# Exercise directions:
Go through the entries below and say how many lines contain the string "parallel"; write only that number.

Records from a dataset

....

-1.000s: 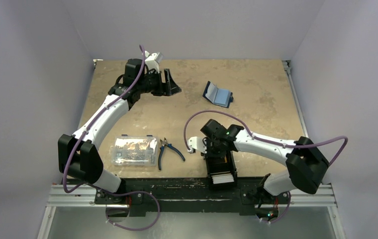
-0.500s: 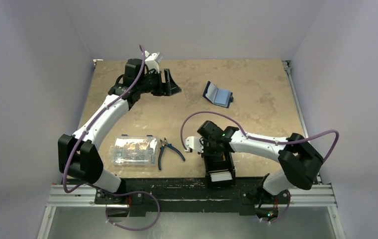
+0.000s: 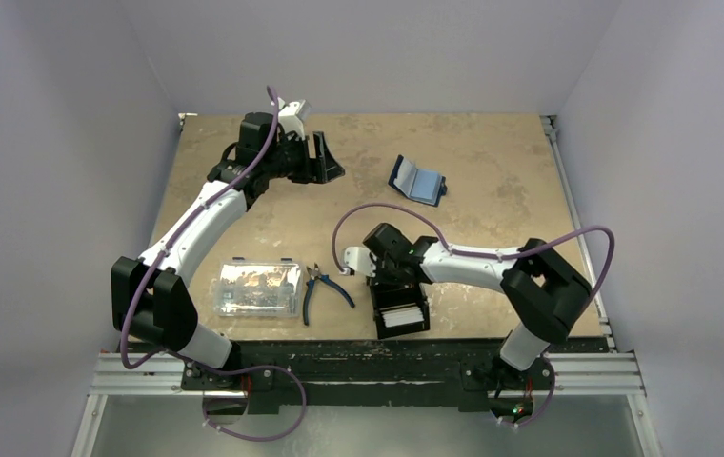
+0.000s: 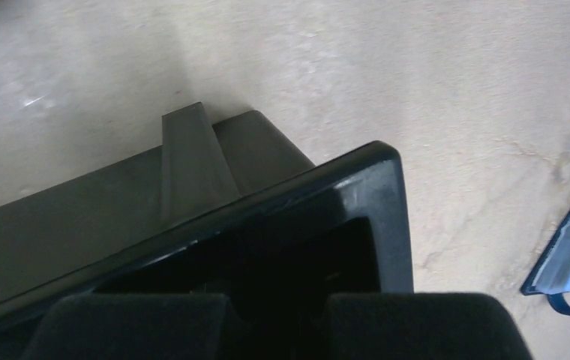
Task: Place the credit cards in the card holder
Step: Pick up the credit card from the storage box.
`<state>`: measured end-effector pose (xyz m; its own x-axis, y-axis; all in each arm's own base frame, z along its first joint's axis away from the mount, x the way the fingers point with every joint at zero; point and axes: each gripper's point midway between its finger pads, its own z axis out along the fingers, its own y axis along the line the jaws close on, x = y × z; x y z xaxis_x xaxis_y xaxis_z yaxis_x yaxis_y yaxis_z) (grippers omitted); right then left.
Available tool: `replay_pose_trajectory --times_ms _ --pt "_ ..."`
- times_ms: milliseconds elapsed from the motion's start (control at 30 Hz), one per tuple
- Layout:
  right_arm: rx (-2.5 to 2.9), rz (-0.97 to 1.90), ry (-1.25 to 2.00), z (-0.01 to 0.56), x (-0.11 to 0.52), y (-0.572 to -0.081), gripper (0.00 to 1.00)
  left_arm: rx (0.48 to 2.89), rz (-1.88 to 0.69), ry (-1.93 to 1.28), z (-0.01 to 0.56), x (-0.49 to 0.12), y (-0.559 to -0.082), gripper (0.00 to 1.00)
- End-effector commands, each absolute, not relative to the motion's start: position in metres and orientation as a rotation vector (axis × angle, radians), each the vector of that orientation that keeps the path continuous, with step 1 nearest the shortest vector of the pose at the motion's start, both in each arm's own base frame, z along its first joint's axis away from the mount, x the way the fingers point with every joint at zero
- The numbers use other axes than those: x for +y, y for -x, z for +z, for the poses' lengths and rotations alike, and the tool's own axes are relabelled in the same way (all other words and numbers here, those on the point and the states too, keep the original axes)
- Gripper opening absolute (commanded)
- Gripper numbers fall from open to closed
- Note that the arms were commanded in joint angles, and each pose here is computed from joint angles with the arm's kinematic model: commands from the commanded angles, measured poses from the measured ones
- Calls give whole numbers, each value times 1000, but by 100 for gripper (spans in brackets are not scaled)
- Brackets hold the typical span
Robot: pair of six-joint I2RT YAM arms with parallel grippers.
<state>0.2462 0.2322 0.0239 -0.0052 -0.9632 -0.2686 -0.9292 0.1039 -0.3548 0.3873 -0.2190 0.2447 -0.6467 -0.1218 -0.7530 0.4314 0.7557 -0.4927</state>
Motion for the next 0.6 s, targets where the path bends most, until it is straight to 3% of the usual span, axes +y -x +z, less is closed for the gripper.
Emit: replay_pose_trajectory --times_ms 0,200,433,567 --pt "1972 -187 1723 32 233 -276 10 2058 -817 -252 262 -214 -391 69" --pt "1978 -152 1704 56 232 -273 23 2055 -820 -252 263 -214 -392 69" --pt "1848 251 1850 98 243 -215 56 2048 -834 -252 266 -214 -390 69" --pt "1847 481 1938 96 236 -181 81 2039 -839 -255 269 -214 -389 69"
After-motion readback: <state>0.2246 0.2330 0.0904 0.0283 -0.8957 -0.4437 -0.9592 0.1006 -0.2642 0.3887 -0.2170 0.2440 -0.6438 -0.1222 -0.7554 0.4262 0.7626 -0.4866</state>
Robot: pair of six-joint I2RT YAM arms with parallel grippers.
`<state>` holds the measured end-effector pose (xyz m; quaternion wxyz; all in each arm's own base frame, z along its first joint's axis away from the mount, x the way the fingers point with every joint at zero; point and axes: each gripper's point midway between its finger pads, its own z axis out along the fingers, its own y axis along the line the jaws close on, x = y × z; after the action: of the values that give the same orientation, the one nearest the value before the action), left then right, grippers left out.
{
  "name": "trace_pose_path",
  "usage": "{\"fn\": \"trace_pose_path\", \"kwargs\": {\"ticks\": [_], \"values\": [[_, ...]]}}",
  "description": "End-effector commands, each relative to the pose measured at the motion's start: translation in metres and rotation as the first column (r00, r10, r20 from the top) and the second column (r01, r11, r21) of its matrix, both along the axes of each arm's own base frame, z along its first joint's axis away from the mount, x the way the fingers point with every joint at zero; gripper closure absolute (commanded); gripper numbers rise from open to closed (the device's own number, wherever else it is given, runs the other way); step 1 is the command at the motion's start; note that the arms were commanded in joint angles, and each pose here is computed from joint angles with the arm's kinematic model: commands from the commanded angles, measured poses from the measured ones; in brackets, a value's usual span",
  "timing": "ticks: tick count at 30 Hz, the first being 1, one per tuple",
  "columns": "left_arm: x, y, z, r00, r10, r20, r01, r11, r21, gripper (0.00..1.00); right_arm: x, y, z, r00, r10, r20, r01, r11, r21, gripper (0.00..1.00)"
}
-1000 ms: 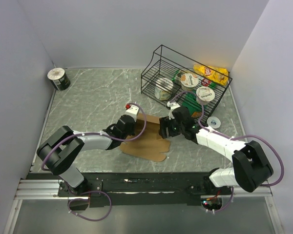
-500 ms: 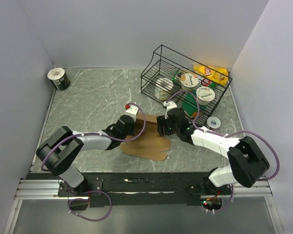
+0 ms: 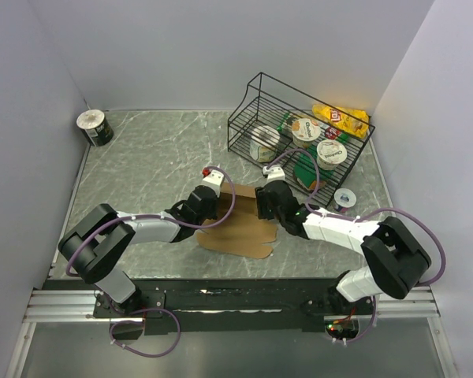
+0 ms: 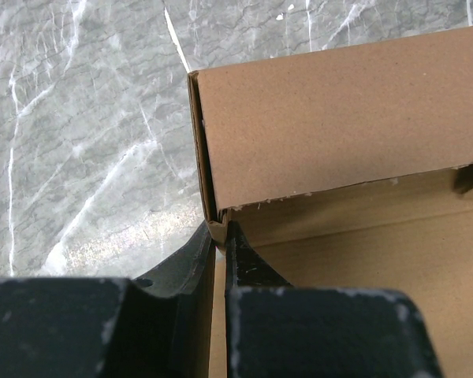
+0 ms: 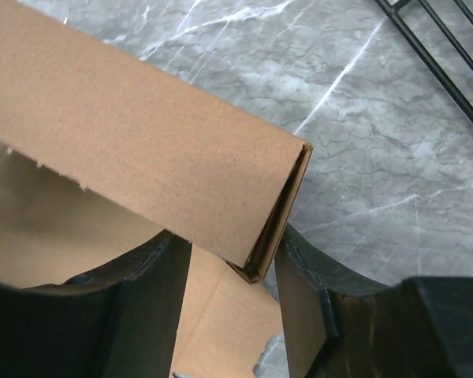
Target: Fold the paper box
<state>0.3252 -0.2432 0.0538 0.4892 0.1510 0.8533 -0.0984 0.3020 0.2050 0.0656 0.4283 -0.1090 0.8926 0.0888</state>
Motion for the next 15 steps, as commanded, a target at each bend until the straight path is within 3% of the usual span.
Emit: {"fn": "trace_pose_path", "kwargs": {"ticks": [1, 8, 15], "values": [[-0.002, -0.004, 0.007, 1.0, -0.022, 0.009, 0.022, 1.0, -0.021, 0.95, 0.01, -0.006, 0.002, 0.992, -0.112, 0.053, 0.112, 0.994, 0.001, 0.49], [-0.002, -0.005, 0.008, 1.0, -0.026, 0.009, 0.026, 0.999, -0.025, 0.95, 0.012, -0.01, -0.001, 0.987, -0.147, 0.069, 0.148, 0.989, 0.002, 0.53], [-0.008, -0.013, 0.014, 0.998, -0.056, 0.001, 0.056, 0.995, -0.078, 0.95, 0.017, -0.027, 0.0, 0.965, -0.239, 0.107, 0.244, 0.969, -0.034, 0.72]]}}
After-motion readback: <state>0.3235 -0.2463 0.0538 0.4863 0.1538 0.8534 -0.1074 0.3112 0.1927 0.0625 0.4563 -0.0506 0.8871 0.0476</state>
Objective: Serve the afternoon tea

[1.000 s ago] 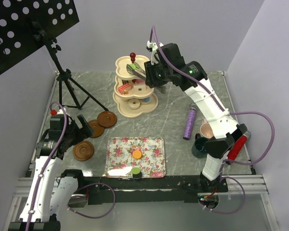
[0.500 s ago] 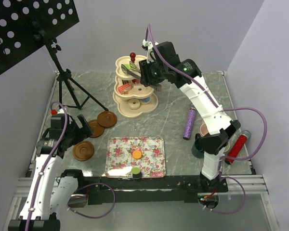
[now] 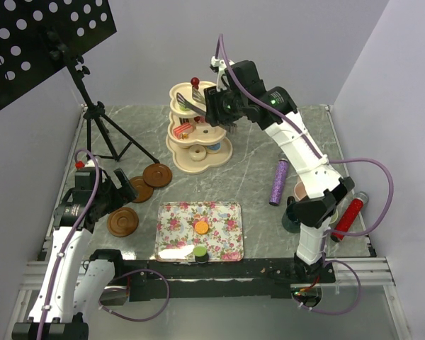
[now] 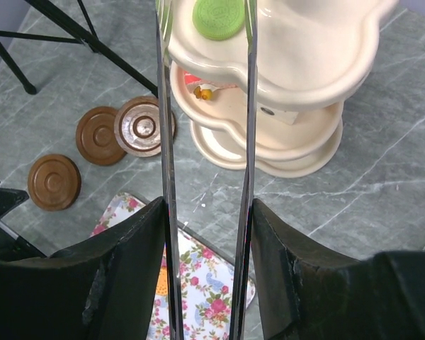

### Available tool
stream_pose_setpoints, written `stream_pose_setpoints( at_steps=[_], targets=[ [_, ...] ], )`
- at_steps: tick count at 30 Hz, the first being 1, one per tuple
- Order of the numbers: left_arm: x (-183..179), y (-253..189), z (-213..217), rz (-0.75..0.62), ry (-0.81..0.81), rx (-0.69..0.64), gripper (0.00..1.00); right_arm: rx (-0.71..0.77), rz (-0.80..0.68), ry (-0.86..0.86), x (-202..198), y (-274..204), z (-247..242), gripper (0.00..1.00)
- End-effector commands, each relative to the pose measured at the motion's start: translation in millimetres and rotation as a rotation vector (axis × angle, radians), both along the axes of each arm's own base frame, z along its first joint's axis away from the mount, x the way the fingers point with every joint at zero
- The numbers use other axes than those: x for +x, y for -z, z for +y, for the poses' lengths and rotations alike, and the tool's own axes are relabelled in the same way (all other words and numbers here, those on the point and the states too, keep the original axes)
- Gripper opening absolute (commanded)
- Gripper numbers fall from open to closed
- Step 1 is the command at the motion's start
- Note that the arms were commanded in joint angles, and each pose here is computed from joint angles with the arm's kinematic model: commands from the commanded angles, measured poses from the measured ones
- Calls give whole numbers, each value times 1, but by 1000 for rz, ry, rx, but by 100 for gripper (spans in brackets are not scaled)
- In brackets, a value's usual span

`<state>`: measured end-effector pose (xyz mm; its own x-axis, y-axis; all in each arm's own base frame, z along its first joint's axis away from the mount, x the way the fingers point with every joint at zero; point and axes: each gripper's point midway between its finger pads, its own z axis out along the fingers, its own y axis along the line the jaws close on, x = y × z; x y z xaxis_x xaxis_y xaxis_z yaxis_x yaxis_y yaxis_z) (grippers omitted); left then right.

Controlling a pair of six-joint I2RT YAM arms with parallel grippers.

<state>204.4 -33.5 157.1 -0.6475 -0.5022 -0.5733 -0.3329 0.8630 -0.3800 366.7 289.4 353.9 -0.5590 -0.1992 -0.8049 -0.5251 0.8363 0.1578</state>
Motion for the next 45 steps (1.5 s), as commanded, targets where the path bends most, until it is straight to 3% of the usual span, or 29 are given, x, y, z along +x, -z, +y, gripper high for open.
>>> stream_pose_setpoints(
  at_steps=[1, 5, 10, 12, 22, 29, 45],
  targets=[
    [3, -8, -1, -38, -1, -12, 100, 108, -128, 0, -10, -56, -6, 55],
    [3, -8, -1, -40, 1, -13, 100, 98, -171, -35, -37, -72, -15, 55],
    [2, -9, -2, -47, 6, -14, 100, 19, -159, -91, -93, -49, -19, 55],
    [2, -9, -2, -47, 10, -14, 100, -51, -107, -117, -116, -7, -19, 55],
    [2, -12, -3, -61, 10, -17, 100, -113, 197, -174, -224, 134, -39, 57],
    [2, -11, -4, -55, 18, -19, 100, -240, 261, -214, -253, 186, -51, 63],
    [2, -15, -3, -76, 13, -18, 100, -336, 239, -273, -276, 209, -47, 59]
  ],
)
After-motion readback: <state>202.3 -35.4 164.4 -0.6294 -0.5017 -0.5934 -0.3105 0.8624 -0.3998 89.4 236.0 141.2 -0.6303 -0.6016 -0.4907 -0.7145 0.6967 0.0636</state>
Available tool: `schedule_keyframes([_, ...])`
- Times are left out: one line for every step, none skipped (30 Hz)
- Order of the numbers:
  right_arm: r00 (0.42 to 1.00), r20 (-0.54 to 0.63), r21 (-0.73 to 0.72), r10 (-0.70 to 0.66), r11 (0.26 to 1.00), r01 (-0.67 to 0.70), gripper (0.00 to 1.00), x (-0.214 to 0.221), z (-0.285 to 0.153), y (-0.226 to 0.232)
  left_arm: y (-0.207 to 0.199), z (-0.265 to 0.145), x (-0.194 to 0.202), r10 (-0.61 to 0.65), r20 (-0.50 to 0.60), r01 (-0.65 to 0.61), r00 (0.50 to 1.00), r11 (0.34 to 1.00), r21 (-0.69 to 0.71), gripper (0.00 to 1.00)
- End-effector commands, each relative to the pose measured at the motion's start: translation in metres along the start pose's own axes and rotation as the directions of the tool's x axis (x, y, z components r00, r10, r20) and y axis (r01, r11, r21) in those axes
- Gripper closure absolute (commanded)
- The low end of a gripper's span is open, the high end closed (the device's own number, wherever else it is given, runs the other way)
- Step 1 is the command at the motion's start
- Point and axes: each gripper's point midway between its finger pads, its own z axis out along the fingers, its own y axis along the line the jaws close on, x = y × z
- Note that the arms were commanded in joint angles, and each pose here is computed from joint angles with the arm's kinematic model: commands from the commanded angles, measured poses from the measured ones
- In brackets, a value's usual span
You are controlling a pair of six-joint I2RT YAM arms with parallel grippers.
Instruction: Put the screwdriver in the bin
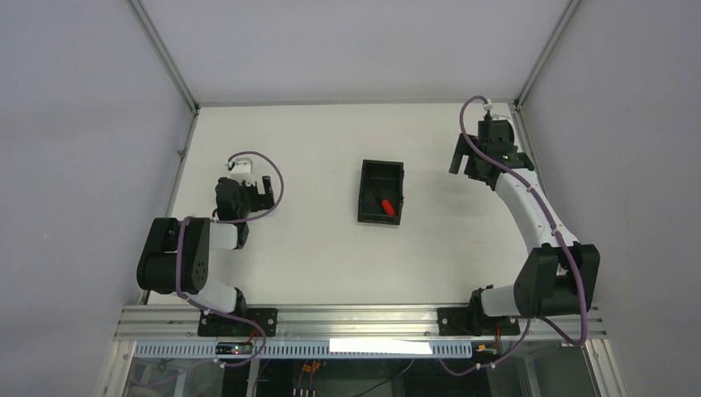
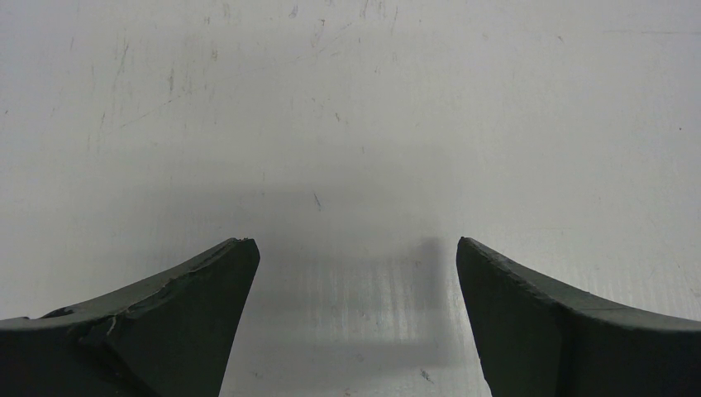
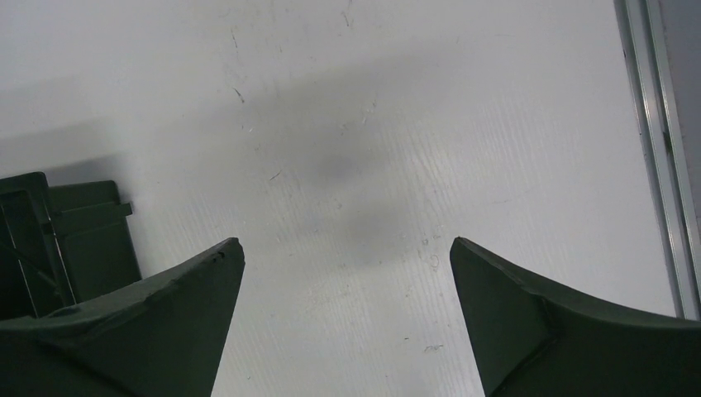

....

# Answer to this task:
4